> **Dataset section**:
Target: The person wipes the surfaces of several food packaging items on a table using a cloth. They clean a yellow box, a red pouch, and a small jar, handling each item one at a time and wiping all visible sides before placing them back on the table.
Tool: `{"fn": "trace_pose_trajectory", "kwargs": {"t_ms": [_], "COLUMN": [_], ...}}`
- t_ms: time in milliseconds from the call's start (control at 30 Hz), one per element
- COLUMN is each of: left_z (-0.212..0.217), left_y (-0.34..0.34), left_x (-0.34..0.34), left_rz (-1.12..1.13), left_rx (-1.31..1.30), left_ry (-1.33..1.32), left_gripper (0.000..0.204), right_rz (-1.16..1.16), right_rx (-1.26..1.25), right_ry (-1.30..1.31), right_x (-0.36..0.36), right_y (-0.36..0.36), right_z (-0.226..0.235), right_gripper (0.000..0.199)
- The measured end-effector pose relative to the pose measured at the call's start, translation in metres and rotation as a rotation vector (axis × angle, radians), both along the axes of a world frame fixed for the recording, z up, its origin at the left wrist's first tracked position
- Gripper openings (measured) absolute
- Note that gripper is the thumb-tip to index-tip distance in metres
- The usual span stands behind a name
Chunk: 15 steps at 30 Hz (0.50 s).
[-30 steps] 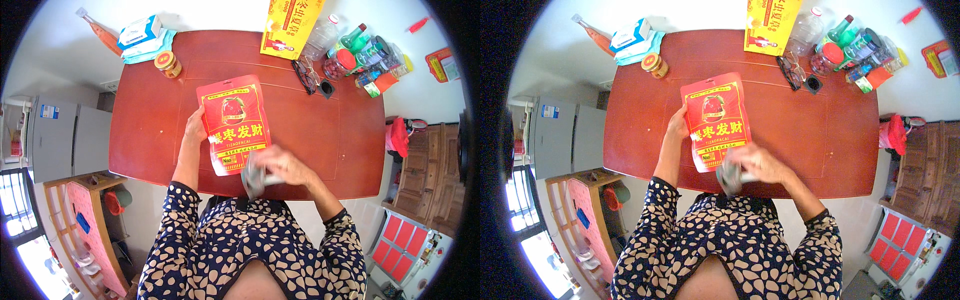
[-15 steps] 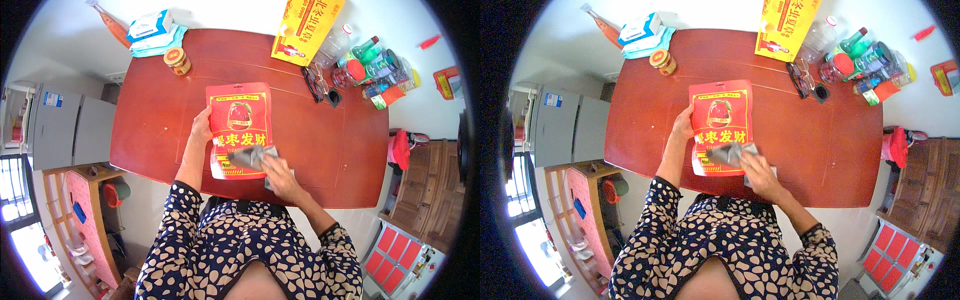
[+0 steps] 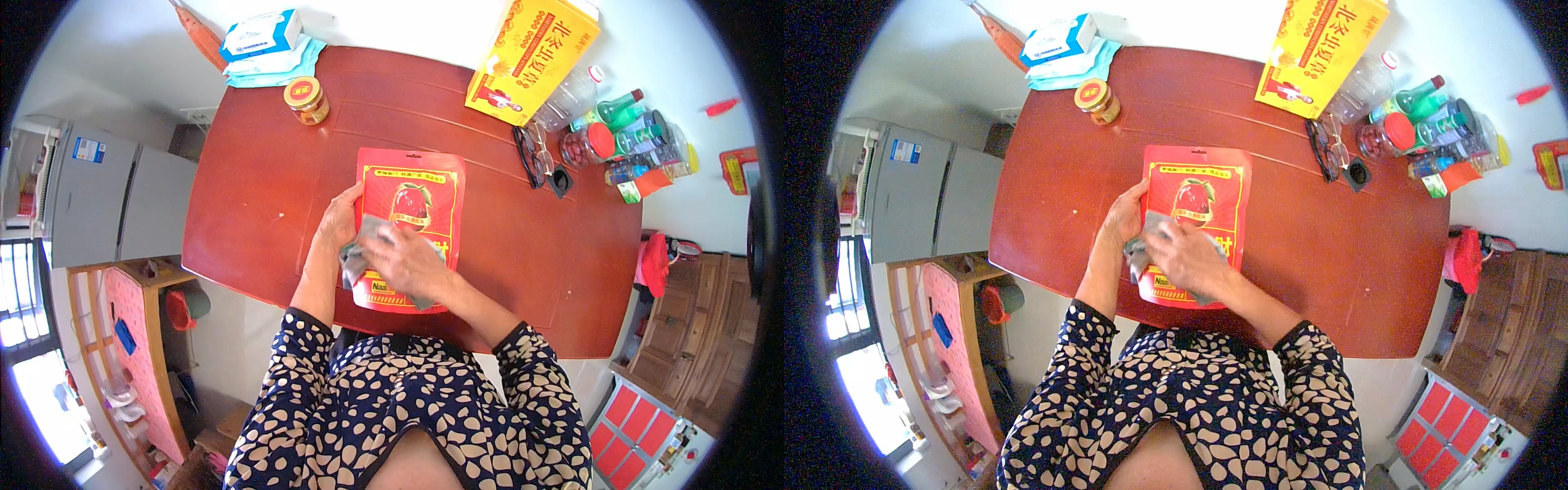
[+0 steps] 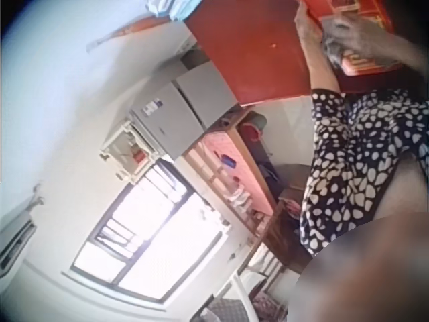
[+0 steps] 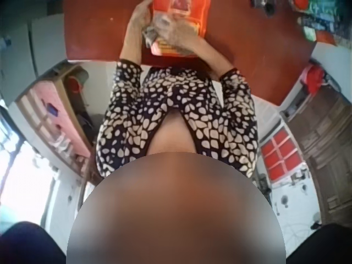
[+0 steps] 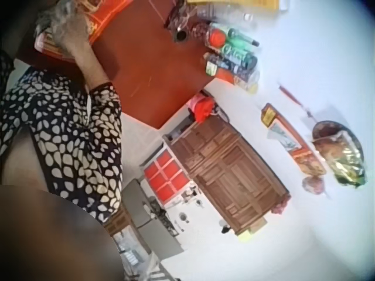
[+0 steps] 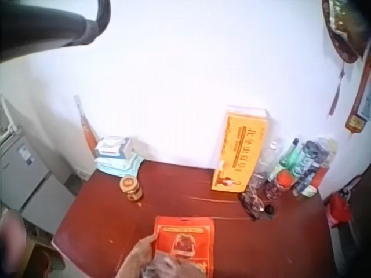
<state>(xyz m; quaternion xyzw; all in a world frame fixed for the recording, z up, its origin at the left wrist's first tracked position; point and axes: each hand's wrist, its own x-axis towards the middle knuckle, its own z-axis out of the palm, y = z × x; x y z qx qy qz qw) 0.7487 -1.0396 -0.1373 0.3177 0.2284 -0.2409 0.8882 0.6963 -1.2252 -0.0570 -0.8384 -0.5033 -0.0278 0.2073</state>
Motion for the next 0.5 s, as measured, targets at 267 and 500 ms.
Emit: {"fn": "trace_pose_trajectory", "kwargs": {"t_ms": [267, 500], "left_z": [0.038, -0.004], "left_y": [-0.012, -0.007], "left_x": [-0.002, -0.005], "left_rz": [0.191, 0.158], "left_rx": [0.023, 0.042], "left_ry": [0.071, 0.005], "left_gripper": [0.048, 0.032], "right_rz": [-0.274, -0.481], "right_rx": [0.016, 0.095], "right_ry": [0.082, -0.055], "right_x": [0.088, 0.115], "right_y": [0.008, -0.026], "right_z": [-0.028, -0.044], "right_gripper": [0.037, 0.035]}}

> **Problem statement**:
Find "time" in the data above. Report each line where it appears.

> **Task solution**:
Target: The person wipes the surfaces of several food packaging items on a table using a cloth. They clean a yellow box, a red pouch, and a small jar, handling each item one at a time and wiping all visible sides before placing them back on the table.
- t_ms: time in milliseconds from the call's start (control at 30 Hz), one per element

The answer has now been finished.